Parallel and Distributed Processing Symposium, International (2012)
Shanghai, China China
May 21, 2012 to May 25, 2012
DOI Bookmark: http://doi.ieeecomputersociety.org/10.1109/IPDPS.2012.61
Dense LU factorization is a prominent benchmark used to rank the performance of supercomputers. Many implementations use block-cyclic distributions of matrix blocks onto a two-dimensional process grid. The process grid dimensions drive a trade-off between communication and computation and are architecture- and implementation-sensitive. The critical panel factorization steps can be made less communication-bound by overlapping asynchronous collectives for pivoting with the computation of rank-k updates. By shifting the computation-communication trade-off, a modified block-cyclic distribution can beneficially exploit more available parallelism on the critical path, and reduce panel factorization's memory hierarchy contention on now-ubiquitous multicore architectures. During active panel factorization, rank-1 updates stream through memory with minimal reuse. In a column-major process grid, the performance of this access pattern degrades as too many streaming processors contend for access to memory. A block-cyclic mapping in the row-major order does not encounter this problem, but consequently sacrifices node and network locality in the critical pivoting steps. We introduce 'striding' to vary between the two extremes of row- and column-major process grids. The maximum available parallelism in the critical path work (active panel factorization, triangular solves, and subsequent broadcasts) is bounded by the length or width of the process grid. Increasing one dimension of the process grid decreases the number of distinct processes and nodes in the other dimension. To increase the harnessed parallelism in both dimensions, we start with a tall process grid. We then apply periodic 'rotation' to this grid to restore exploited parallelism along the row to previous levels.

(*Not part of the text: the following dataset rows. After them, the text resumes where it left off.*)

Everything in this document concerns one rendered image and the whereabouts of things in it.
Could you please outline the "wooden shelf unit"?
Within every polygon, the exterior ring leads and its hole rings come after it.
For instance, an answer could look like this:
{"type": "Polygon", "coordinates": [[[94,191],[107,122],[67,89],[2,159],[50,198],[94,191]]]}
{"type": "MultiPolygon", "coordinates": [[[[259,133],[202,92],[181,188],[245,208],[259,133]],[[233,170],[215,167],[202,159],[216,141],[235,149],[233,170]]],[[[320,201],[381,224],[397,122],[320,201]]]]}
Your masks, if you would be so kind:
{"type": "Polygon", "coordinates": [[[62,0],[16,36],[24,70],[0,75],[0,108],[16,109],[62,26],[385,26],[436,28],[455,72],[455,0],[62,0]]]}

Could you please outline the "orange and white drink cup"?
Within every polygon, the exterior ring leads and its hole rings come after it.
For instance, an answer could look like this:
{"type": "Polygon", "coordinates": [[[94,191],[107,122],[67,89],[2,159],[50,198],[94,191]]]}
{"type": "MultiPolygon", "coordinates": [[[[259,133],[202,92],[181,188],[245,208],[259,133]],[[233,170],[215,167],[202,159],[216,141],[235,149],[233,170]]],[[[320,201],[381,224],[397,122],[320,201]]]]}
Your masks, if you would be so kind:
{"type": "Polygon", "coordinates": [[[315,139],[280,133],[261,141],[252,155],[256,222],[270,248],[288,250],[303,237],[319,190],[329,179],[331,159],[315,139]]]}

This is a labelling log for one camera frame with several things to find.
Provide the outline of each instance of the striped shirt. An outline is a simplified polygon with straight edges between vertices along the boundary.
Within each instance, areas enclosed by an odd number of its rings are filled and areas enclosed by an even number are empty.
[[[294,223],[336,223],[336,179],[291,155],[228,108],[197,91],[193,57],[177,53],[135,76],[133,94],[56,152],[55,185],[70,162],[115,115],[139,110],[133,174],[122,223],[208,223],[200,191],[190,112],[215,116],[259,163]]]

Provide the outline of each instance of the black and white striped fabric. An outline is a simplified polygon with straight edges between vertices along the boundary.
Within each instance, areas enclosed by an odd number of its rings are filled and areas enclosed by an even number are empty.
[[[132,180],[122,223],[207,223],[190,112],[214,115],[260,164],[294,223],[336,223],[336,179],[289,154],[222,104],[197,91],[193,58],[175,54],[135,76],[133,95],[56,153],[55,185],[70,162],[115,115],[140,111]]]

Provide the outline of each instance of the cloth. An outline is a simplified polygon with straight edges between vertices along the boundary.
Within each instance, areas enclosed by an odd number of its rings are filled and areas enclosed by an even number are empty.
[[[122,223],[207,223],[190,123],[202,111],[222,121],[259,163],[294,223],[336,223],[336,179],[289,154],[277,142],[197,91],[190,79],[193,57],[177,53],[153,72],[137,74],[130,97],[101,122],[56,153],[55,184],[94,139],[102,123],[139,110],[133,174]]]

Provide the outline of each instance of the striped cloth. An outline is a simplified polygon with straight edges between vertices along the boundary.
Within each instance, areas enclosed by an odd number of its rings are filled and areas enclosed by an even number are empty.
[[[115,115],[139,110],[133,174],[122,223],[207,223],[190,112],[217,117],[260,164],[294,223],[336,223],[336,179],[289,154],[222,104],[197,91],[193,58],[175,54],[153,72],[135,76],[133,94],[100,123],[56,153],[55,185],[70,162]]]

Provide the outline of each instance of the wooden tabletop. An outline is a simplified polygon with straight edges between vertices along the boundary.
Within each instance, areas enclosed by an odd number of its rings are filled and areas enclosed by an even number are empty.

As a test-bed for further mapping experiments, we describe a dense LU implementation that allows a block distribution to be defined as a general function of block to processor. Other mappings can be tested with only small, local changes to the code.
Program processors, Libraries, Equations, Supercomputers, Parallel processing, Benchmark testing, Computer architecture, scalapack, dense lu factorization, mapping, memory hierarchy contention, cray xt, bluegene, multicore, charm++, intel nehalem xeon, amd istanbul opteron, cache miss, parallelism, process grid, hpl, linpack
L. Kale, A. Arya, R. Venkataraman, P. Miller, J. Lifflander and T. Jones, "Mapping Dense LU Factorization on Multicore Supercomputer Nodes," Parallel and Distributed Processing Symposium, International(IPDPS), Shanghai, China China, 2012, pp. 596-606.